La vita invisibile di euridice gusmao: la memoria allo specchio
La memoria è uno specchio smerigliato, confonde i contorni, è fedele, ma è solo il riflesso di qualcosa che è altrove. E' pieno di specchi, ovunque, «La vita invisibile di Eurídice Gusmão»: che mica è facile guardarsi e ammettere a cosa si è rinunciato. E che cosa si è diventati. C'è qualcosa che ha che fare con la nostalgia, anzi con la «saudade», nel bellissimo film (vincitore di «Un certain regard» a Cannes) del brasiliano Karim Aïnouz, con la malinconia di sogni infranti che hanno le mani rovinate e alla sera vanno a letto presto. Forse vi diranno che questo è un film sulla sorellanza, sulla condizione femminile; ma tra le righe di lettere che non arrivano mai a destinazione c'è altro, di più: l'emancipazione di un sentimento, di un'identità, la reminiscenza di un legame che la lontananza non può cancellare.
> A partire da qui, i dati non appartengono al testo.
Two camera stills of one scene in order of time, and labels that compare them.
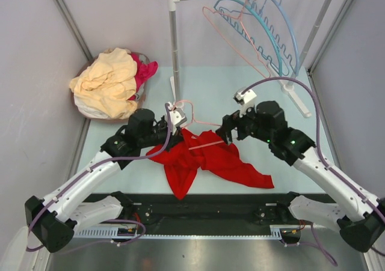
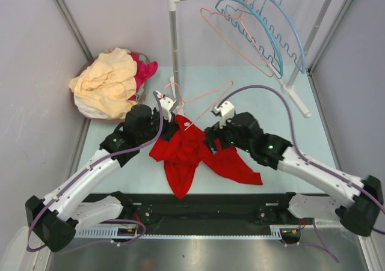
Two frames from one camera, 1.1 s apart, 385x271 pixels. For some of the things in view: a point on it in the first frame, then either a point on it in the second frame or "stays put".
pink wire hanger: [193, 121] -> [200, 96]
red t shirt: [183, 160] stays put
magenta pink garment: [144, 71] stays put
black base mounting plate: [209, 211] stays put
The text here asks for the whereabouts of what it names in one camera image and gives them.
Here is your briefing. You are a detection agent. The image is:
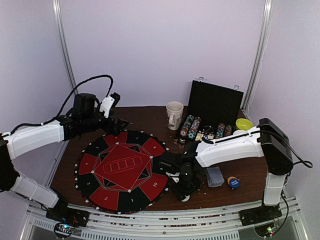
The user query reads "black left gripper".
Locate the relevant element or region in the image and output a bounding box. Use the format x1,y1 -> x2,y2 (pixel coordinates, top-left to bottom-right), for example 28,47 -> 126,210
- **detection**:
81,106 -> 129,136

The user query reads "poker chip row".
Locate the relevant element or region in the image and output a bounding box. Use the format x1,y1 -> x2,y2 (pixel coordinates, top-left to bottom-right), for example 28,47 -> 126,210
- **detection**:
223,125 -> 233,137
215,123 -> 226,139
179,115 -> 194,137
187,116 -> 201,140

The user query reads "blue small blind button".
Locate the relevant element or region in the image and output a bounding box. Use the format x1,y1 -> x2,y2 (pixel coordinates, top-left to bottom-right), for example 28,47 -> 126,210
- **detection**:
227,176 -> 240,190

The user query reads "white dealer button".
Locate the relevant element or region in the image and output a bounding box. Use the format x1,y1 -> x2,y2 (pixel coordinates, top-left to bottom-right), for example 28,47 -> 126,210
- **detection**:
181,195 -> 190,202

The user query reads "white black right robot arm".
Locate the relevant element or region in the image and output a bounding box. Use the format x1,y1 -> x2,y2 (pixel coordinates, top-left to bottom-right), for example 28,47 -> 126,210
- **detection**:
156,118 -> 294,221

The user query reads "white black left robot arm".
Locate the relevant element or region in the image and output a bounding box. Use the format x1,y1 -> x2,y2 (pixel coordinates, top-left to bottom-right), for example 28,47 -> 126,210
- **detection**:
0,92 -> 129,222

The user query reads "grey playing card deck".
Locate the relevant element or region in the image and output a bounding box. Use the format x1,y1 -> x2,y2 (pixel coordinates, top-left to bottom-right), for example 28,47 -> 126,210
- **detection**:
206,166 -> 225,188

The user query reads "round red black poker mat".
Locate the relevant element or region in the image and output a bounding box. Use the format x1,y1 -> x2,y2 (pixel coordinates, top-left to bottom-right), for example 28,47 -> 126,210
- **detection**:
74,130 -> 170,214

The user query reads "cream ceramic mug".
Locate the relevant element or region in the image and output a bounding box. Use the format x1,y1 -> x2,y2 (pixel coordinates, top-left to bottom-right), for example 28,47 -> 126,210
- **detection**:
166,101 -> 184,131

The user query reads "black poker chip case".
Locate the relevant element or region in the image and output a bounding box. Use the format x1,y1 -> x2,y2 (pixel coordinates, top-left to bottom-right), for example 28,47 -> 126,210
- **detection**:
174,80 -> 244,144

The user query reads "white orange bowl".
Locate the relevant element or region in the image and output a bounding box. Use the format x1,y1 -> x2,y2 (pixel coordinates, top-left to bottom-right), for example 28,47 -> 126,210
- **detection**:
233,129 -> 247,136

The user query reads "green plastic bowl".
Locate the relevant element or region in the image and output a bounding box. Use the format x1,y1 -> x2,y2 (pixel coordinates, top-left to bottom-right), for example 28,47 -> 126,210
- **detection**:
235,118 -> 254,131

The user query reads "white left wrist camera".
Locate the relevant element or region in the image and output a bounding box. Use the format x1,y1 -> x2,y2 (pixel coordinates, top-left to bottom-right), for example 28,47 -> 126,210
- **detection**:
98,92 -> 121,119

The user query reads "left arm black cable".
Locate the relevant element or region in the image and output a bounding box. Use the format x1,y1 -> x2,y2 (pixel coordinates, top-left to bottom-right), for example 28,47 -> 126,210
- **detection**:
9,73 -> 115,136

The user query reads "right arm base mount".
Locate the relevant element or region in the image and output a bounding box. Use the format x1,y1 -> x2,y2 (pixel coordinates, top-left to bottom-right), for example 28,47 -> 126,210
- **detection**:
239,204 -> 282,226

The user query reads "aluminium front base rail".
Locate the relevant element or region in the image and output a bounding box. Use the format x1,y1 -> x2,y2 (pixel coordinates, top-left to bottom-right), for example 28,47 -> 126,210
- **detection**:
24,196 -> 310,240

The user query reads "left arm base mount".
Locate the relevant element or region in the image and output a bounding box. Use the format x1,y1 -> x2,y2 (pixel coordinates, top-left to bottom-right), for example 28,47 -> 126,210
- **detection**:
45,199 -> 90,227

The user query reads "aluminium corner frame post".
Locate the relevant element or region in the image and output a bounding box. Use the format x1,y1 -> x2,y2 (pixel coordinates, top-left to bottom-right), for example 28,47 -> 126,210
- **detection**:
52,0 -> 76,89

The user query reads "right aluminium frame post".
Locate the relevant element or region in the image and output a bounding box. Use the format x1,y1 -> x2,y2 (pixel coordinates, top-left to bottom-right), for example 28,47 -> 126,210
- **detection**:
242,0 -> 274,116

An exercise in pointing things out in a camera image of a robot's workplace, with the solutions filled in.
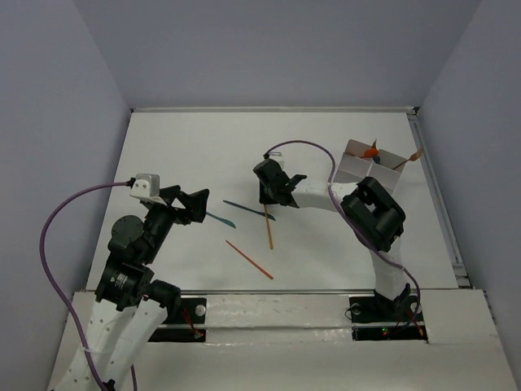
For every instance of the aluminium table edge rail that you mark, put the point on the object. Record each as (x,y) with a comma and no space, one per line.
(405,109)

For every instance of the copper fork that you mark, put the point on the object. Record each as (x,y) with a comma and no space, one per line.
(415,156)

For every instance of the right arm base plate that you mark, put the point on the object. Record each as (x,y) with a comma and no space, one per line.
(371,324)

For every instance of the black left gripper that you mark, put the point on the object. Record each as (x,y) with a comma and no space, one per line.
(179,206)

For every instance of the red-orange chopstick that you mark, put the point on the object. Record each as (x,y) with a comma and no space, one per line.
(247,258)

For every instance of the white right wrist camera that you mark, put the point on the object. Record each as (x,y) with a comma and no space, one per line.
(275,155)

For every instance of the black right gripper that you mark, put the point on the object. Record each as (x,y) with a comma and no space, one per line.
(265,198)

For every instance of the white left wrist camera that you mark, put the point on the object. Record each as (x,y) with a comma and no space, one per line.
(146,187)

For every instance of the teal plastic knife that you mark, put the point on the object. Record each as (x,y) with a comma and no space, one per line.
(222,220)

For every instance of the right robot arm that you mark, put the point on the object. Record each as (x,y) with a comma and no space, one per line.
(376,218)

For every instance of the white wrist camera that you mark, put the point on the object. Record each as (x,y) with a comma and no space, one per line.
(146,187)
(275,155)

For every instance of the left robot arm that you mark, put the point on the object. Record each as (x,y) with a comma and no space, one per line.
(129,303)

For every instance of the white divided utensil container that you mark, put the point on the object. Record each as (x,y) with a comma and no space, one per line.
(353,169)

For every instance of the dark blue plastic knife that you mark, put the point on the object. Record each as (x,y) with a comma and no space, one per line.
(250,210)

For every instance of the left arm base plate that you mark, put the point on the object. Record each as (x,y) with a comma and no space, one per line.
(187,325)

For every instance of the orange plastic spoon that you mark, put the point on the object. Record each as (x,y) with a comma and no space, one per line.
(370,153)

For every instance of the yellow-orange chopstick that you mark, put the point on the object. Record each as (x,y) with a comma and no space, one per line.
(268,228)

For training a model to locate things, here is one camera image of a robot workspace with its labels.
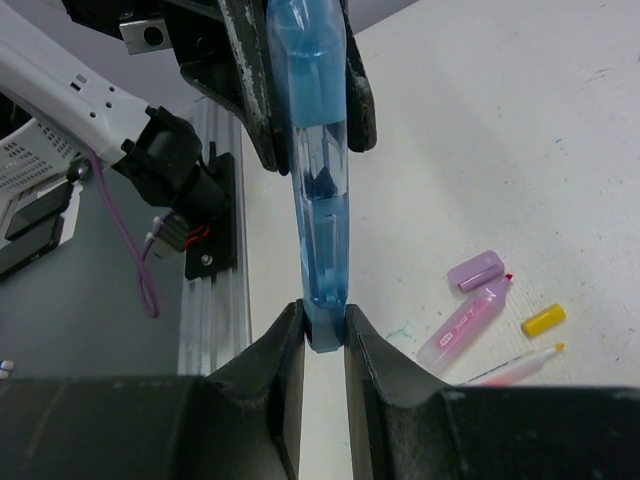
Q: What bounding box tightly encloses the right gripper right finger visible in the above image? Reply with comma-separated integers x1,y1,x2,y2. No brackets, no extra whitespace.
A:
344,305,450,479

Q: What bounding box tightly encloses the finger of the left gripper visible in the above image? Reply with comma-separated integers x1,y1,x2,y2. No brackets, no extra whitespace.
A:
340,1,378,153
179,1,289,175

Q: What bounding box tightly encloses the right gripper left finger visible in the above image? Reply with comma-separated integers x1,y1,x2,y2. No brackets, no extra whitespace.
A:
207,300,305,479

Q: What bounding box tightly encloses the blue translucent highlighter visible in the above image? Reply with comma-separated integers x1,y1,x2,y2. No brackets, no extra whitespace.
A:
266,1,349,353

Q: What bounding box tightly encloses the lilac highlighter body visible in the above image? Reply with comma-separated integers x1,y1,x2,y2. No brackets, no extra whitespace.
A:
416,274,513,375

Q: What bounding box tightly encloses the white yellow marker pen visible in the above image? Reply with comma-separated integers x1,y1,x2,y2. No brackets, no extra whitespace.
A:
461,343,565,386

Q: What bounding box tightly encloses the lilac highlighter cap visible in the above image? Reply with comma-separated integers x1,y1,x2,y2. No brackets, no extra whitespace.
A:
447,250,505,293

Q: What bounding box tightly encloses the yellow pen cap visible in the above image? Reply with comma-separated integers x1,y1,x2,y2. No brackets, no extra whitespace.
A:
521,304,566,338

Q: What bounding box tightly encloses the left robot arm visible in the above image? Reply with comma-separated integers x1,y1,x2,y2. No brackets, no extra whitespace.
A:
1,1,287,226

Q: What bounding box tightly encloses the aluminium rail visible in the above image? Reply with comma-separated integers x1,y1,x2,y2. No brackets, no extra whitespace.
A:
178,99,252,376

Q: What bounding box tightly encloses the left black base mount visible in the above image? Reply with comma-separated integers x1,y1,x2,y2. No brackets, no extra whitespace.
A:
184,141,238,282

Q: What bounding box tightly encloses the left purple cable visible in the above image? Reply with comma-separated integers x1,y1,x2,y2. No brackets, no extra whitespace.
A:
87,147,162,320

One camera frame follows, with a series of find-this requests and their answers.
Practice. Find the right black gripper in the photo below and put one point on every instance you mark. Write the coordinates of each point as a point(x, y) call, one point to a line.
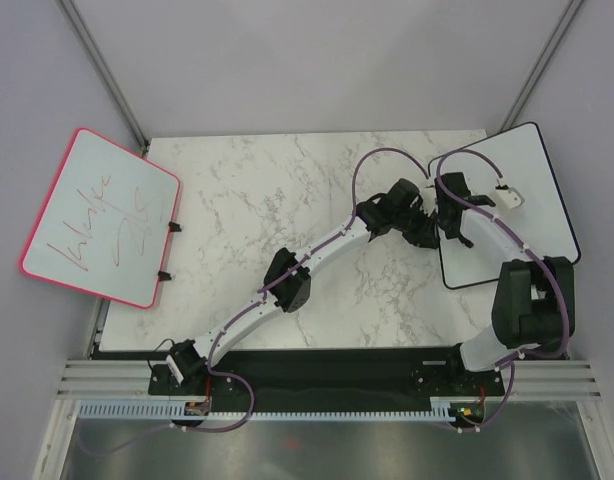
point(463, 241)

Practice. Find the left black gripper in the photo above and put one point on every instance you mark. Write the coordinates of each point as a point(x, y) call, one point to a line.
point(422, 228)

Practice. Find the black framed whiteboard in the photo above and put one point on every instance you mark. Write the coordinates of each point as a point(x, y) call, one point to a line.
point(542, 220)

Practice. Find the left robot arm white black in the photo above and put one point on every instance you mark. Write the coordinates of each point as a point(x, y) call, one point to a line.
point(405, 208)

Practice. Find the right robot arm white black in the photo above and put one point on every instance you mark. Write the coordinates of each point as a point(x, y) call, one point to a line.
point(533, 309)

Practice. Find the pink framed whiteboard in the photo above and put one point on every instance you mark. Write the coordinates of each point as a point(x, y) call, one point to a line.
point(104, 226)

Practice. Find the upper black clip pink board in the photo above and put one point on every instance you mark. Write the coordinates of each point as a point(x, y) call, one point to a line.
point(174, 227)

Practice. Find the black clip pink board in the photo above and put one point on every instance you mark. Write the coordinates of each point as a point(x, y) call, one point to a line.
point(174, 227)
point(164, 276)

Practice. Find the lower black clip pink board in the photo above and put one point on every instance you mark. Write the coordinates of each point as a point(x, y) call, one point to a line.
point(164, 276)

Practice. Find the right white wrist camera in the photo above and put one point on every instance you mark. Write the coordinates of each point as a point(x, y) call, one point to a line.
point(507, 198)

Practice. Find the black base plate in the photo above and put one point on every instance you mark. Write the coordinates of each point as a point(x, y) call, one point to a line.
point(411, 382)

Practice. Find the right aluminium corner post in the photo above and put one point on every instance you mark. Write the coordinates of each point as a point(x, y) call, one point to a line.
point(556, 39)

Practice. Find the aluminium corner post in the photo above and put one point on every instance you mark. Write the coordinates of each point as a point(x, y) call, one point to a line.
point(556, 39)
point(85, 38)

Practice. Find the left aluminium corner post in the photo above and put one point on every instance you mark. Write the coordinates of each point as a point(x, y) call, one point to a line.
point(85, 38)

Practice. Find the aluminium rail frame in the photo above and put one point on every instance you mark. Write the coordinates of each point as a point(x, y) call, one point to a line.
point(537, 380)

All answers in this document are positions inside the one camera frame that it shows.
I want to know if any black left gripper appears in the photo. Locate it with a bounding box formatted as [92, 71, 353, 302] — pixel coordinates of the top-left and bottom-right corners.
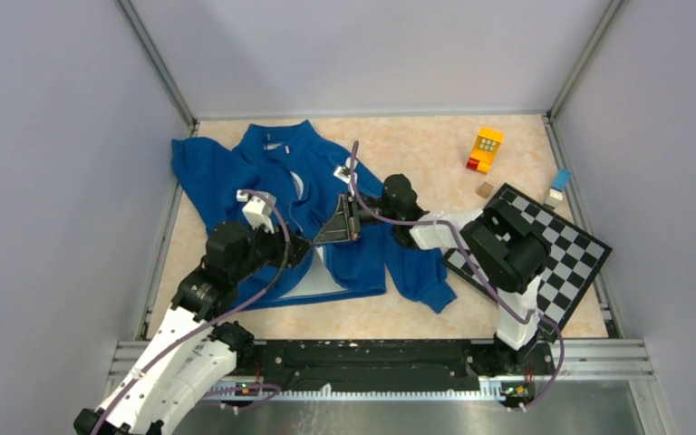
[231, 216, 314, 283]

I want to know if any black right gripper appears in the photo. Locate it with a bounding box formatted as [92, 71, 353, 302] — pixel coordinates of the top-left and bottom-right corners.
[314, 192, 400, 246]

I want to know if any blue zip jacket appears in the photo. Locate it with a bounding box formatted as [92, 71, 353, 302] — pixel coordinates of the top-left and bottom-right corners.
[170, 119, 458, 314]

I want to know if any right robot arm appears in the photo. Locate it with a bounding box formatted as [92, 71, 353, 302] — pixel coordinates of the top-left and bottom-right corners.
[314, 174, 551, 373]

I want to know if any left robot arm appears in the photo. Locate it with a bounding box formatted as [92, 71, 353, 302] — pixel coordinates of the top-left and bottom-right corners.
[73, 220, 313, 434]

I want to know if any small brown wooden cube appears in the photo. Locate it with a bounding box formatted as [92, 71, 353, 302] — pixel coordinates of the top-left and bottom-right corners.
[476, 182, 494, 199]

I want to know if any yellow red toy block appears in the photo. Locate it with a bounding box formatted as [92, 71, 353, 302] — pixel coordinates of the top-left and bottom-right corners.
[466, 127, 505, 174]

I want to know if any blue white small block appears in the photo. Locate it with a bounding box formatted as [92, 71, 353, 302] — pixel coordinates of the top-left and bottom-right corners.
[544, 169, 572, 208]

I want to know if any black white checkerboard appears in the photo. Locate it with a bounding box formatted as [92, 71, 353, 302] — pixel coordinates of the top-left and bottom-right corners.
[441, 182, 614, 343]

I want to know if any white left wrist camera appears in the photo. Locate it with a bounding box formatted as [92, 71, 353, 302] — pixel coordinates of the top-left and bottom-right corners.
[236, 189, 276, 234]

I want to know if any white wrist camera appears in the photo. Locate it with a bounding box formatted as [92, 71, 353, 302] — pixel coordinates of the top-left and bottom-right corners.
[333, 166, 358, 185]
[236, 189, 276, 234]

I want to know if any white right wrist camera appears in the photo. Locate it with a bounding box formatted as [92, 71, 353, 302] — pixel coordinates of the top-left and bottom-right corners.
[333, 166, 358, 185]

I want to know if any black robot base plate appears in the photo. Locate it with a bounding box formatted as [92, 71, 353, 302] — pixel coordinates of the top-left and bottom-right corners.
[227, 339, 556, 393]

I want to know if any aluminium frame rail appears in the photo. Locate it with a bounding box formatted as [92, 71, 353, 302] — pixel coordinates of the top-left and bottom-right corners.
[107, 335, 655, 403]

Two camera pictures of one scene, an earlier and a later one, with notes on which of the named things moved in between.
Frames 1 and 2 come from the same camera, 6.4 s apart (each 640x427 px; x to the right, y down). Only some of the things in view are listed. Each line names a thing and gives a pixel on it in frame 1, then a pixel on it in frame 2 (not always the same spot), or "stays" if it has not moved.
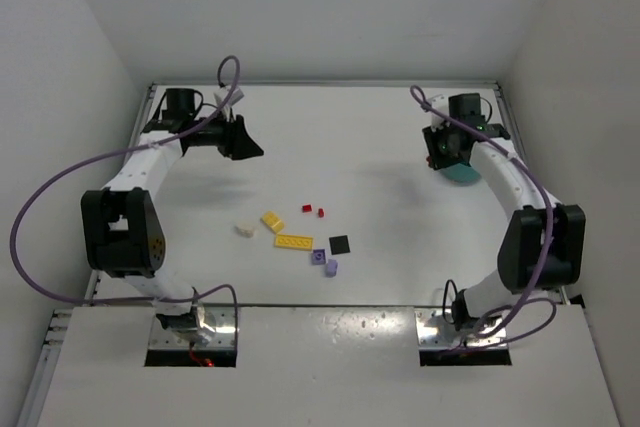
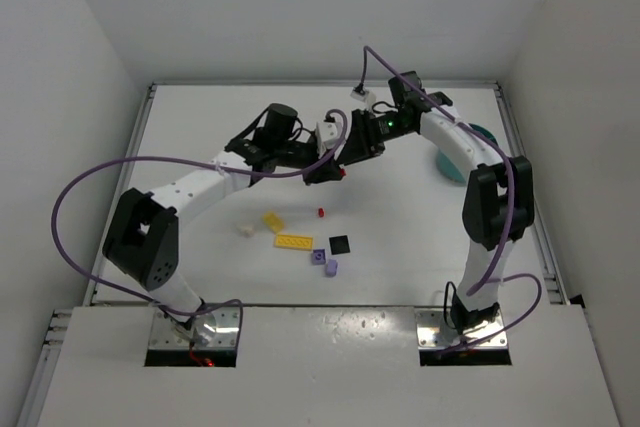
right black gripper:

Nella Rio dei primi anni '50, dove «la famiglia non è sangue, ma amore», le vite parallele di due sorelle separate a forza. Una scappa con un marinaio e torna incinta: il padre la ripudia e le impedisce di contattare l'altra. Che non smetterà mai di cercarla... Storia d'amore, dove l'amore in pochi sanno darlo: un grande ritratto intimo esaltato da una fotografia satura di colore e di passione, una grana quasi magica giocata a contrasto con una vita (il sesso, spiccio e violento, la fatica, le umiliazioni) al contrario spesso cruda, mai giusta. Si pensa a «L'amica geniale», ma poi ce ne si dimentica. Scoprendosi veri uomini solo alla fine, quando sgorgano le lacrime.